[RECORDS FOR THIS EXERCISE — start]

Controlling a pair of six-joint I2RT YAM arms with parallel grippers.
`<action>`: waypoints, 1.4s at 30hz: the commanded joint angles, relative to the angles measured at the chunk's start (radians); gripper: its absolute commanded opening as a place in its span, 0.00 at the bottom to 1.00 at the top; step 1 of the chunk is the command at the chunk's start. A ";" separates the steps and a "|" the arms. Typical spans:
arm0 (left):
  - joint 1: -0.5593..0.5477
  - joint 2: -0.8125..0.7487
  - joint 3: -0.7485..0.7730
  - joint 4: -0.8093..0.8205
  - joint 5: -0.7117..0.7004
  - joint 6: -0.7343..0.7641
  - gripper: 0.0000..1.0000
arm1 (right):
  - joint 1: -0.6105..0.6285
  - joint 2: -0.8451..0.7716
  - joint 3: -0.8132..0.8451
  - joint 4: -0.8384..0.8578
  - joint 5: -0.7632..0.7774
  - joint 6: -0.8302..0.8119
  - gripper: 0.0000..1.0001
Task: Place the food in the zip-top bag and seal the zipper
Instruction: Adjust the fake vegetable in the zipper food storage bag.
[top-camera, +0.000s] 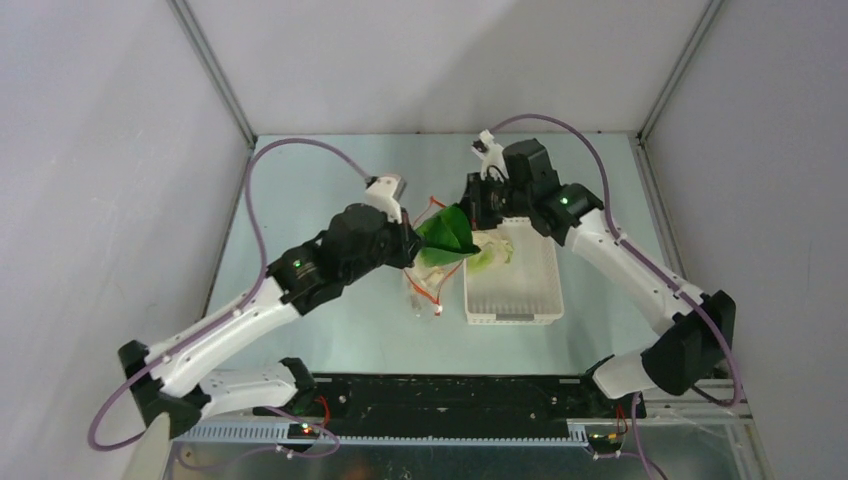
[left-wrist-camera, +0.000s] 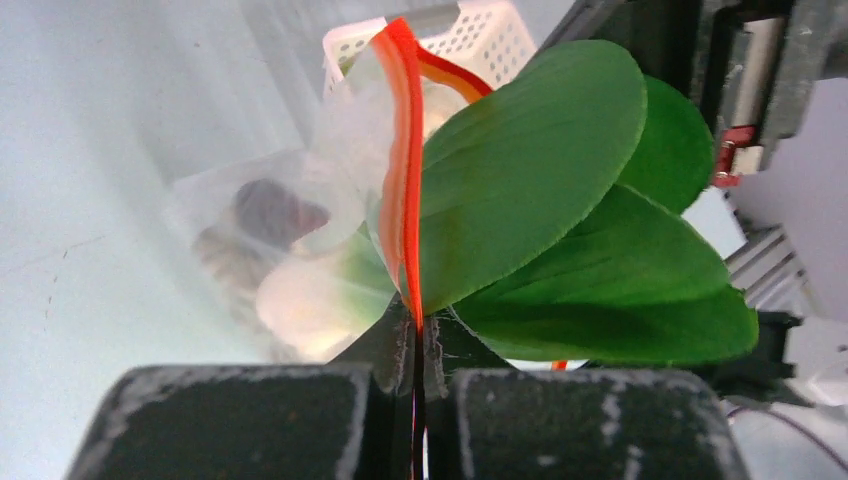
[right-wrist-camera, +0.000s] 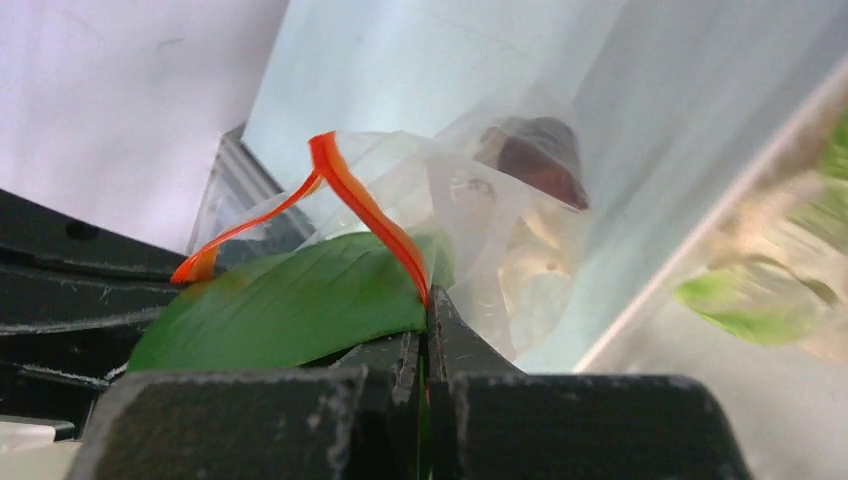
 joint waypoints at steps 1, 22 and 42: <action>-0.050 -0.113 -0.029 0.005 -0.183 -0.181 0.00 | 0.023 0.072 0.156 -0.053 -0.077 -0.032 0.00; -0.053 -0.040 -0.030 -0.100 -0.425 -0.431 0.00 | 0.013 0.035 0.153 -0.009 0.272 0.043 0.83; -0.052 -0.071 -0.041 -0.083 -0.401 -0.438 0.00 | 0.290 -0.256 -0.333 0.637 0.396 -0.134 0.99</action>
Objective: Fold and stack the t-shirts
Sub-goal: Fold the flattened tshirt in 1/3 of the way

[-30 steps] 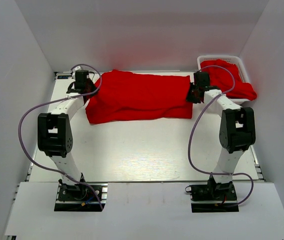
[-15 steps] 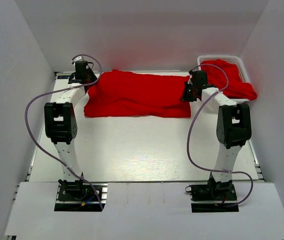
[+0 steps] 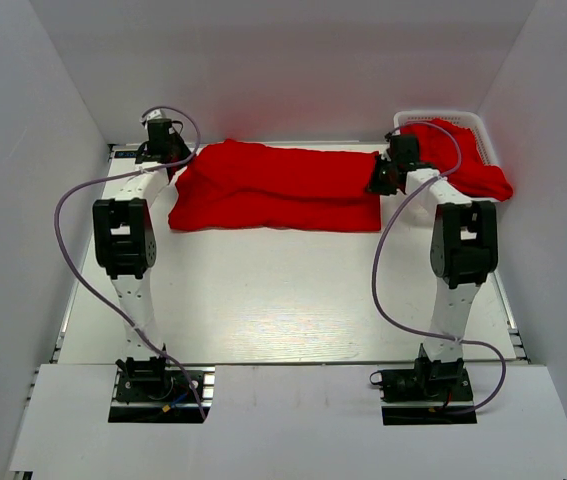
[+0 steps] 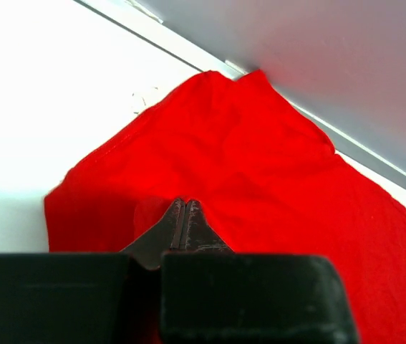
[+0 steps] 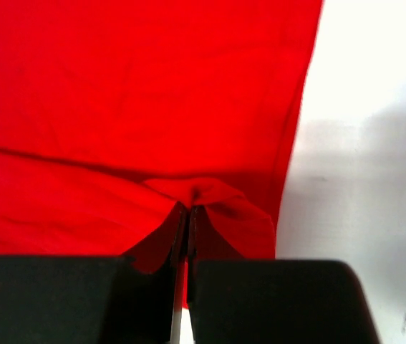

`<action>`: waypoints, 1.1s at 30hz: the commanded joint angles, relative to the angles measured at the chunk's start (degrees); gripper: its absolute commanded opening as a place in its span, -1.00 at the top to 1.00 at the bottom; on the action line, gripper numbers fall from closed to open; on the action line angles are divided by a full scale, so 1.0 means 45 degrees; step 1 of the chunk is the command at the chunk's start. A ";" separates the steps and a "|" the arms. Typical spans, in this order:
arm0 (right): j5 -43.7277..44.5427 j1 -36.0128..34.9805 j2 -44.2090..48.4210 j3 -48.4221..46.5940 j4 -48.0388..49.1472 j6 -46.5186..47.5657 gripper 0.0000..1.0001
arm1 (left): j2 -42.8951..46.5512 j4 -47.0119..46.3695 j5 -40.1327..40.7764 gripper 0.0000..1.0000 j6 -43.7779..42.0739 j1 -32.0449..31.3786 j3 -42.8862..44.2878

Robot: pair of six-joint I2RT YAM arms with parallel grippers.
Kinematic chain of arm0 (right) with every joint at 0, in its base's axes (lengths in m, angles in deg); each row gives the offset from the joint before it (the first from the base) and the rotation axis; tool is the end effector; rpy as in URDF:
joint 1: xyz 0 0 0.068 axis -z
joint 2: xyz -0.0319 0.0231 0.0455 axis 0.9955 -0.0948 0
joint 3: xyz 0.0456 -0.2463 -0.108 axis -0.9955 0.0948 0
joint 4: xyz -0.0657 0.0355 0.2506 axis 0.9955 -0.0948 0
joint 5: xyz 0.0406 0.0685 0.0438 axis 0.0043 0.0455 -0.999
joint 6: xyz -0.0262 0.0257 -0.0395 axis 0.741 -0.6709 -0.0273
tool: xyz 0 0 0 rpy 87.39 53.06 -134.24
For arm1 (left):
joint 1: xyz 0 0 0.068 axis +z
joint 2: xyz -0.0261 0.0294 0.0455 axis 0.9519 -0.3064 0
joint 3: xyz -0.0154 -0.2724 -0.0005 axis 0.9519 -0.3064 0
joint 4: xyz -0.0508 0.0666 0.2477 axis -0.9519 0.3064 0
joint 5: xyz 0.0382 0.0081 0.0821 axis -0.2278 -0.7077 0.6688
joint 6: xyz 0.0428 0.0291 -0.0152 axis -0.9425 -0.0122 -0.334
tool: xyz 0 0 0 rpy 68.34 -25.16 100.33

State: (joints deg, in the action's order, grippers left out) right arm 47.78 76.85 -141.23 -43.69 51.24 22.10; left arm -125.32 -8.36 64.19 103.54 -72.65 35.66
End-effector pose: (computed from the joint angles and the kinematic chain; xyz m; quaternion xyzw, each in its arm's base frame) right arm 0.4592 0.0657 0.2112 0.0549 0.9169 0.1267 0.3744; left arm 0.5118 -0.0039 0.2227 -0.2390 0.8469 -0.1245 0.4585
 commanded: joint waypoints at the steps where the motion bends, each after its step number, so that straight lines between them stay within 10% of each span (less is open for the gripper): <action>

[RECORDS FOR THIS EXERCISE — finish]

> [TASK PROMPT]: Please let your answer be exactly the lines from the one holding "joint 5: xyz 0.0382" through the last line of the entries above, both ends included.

> [FINISHED EXERCISE]:
joint 5: xyz 0.0382 0.0081 0.0821 axis -0.2278 -0.7077 0.6688
joint 6: xyz 0.0428 0.0291 -0.0152 axis -0.9425 -0.0122 -0.334
tool: xyz 0 0 0 rpy 68.34 -25.16 100.33

State: (joints deg, in the action's order, grippers left out) right arm 47.78 76.85 -141.23 -43.69 51.24 22.10; left arm -125.32 -8.36 64.19 103.54 -72.65 35.66
End-effector pose: (computed from the joint angles and the kinematic chain; xyz m; quaternion xyzw, each in its arm's base frame) right arm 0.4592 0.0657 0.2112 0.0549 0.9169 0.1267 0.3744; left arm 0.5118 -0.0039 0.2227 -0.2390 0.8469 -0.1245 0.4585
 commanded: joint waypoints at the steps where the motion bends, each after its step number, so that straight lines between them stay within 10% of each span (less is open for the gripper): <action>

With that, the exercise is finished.